◆ WORK TASK ◆
Without the images, write out all of the following entries exactly.

◆ THE DATA ◆
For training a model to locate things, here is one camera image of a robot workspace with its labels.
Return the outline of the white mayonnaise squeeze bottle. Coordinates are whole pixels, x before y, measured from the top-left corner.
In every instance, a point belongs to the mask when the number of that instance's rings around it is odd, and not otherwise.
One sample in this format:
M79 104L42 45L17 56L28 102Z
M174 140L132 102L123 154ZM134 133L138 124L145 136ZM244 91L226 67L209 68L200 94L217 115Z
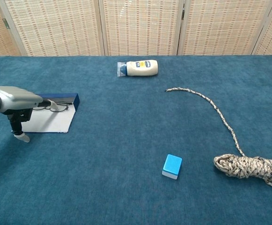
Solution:
M118 77L153 76L158 74L157 60L118 62Z

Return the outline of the blue glasses case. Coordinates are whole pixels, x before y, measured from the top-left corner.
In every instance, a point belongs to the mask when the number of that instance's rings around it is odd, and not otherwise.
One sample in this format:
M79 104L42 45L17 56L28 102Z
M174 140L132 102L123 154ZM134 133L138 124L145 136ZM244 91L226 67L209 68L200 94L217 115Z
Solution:
M39 94L44 100L55 103L72 103L64 112L49 110L33 111L31 118L22 123L25 133L67 133L78 109L80 99L77 93L43 93Z

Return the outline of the blue and white block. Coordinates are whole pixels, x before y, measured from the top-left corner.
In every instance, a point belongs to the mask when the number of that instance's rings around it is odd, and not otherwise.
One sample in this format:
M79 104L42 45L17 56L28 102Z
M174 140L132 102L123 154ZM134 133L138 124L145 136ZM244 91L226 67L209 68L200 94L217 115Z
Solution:
M162 175L176 180L182 164L182 158L168 154L163 165Z

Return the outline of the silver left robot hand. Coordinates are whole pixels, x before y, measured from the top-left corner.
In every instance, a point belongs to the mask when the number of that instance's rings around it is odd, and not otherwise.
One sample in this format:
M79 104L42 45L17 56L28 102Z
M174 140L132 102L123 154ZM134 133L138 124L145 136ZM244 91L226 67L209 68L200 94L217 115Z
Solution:
M0 86L0 113L7 116L12 134L18 140L28 143L30 138L22 131L22 122L31 118L33 108L53 106L52 100L44 100L41 96L15 86Z

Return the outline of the woven bamboo folding screen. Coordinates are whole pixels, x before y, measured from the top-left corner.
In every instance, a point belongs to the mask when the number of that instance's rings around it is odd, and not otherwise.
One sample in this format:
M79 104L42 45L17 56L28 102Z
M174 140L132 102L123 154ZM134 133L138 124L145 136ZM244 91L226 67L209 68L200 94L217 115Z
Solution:
M272 55L272 0L0 0L0 56Z

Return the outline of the dark-framed eyeglasses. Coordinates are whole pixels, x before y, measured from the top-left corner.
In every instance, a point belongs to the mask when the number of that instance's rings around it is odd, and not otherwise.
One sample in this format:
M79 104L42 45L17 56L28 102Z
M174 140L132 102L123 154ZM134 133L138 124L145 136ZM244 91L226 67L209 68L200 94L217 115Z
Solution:
M55 103L53 106L40 106L33 108L33 111L49 110L53 113L61 113L67 111L72 103Z

◆ ANSWER BOX ◆
For training a model to locate things, here is one camera image of a robot workspace with its labels.
Return the outline of the white mayonnaise squeeze bottle. Coordinates are whole pixels, x before y, measured from the top-left corner.
In every instance, a point belongs to the mask when the number of that instance's rings around it is odd, and not otherwise.
One sample in this format:
M79 104L42 45L17 56L28 102Z
M174 140L132 102L123 154ZM134 133L138 124L145 136ZM244 91L226 67L209 68L200 94L217 115Z
Solution:
M118 77L153 76L158 74L157 60L118 62Z

Return the outline of the blue glasses case. Coordinates are whole pixels, x before y, measured from the top-left corner.
In every instance, a point belongs to the mask when the number of that instance's rings around it is odd, and not otherwise.
One sample in this format:
M79 104L42 45L17 56L28 102Z
M174 140L132 102L123 154ZM134 133L138 124L145 136ZM244 91L226 67L209 68L200 94L217 115Z
Solution:
M39 94L44 100L55 103L72 103L64 112L49 110L33 111L31 118L22 123L25 133L67 133L78 109L80 99L77 93L43 93Z

Return the outline of the blue and white block. Coordinates are whole pixels, x before y, measured from the top-left corner.
In every instance, a point belongs to the mask when the number of that instance's rings around it is odd, and not otherwise.
One sample in this format:
M79 104L42 45L17 56L28 102Z
M174 140L132 102L123 154ZM134 133L138 124L145 136ZM244 91L226 67L209 68L200 94L217 115Z
Solution:
M162 175L176 180L182 164L182 158L168 154L163 165Z

Return the outline of the silver left robot hand. Coordinates are whole pixels, x before y, measured from the top-left corner.
In every instance, a point belongs to the mask when the number of that instance's rings around it is odd, and not otherwise.
One sample in this format:
M79 104L42 45L17 56L28 102Z
M174 140L132 102L123 154ZM134 133L138 124L145 136ZM244 91L226 67L209 68L200 94L217 115Z
Solution:
M0 86L0 113L7 116L12 134L18 140L28 143L30 138L22 131L22 122L31 118L33 108L53 106L52 100L44 100L41 96L15 86Z

Return the outline of the woven bamboo folding screen. Coordinates are whole pixels, x before y, measured from the top-left corner.
In every instance, a point belongs to the mask when the number of that instance's rings around it is odd, and not otherwise.
One sample in this format:
M79 104L42 45L17 56L28 102Z
M174 140L132 102L123 154ZM134 133L138 124L145 136ZM244 91L226 67L209 68L200 94L217 115Z
Solution:
M272 55L272 0L0 0L0 56Z

Return the outline of the dark-framed eyeglasses. Coordinates are whole pixels, x before y, measured from the top-left corner.
In every instance, a point belongs to the mask when the number of that instance's rings around it is odd, and not otherwise.
One sample in this format:
M79 104L42 45L17 56L28 102Z
M174 140L132 102L123 154ZM134 133L138 124L145 136ZM244 91L226 67L209 68L200 94L217 115Z
Solution:
M55 103L53 106L40 106L33 108L33 111L49 110L53 113L61 113L67 111L72 103Z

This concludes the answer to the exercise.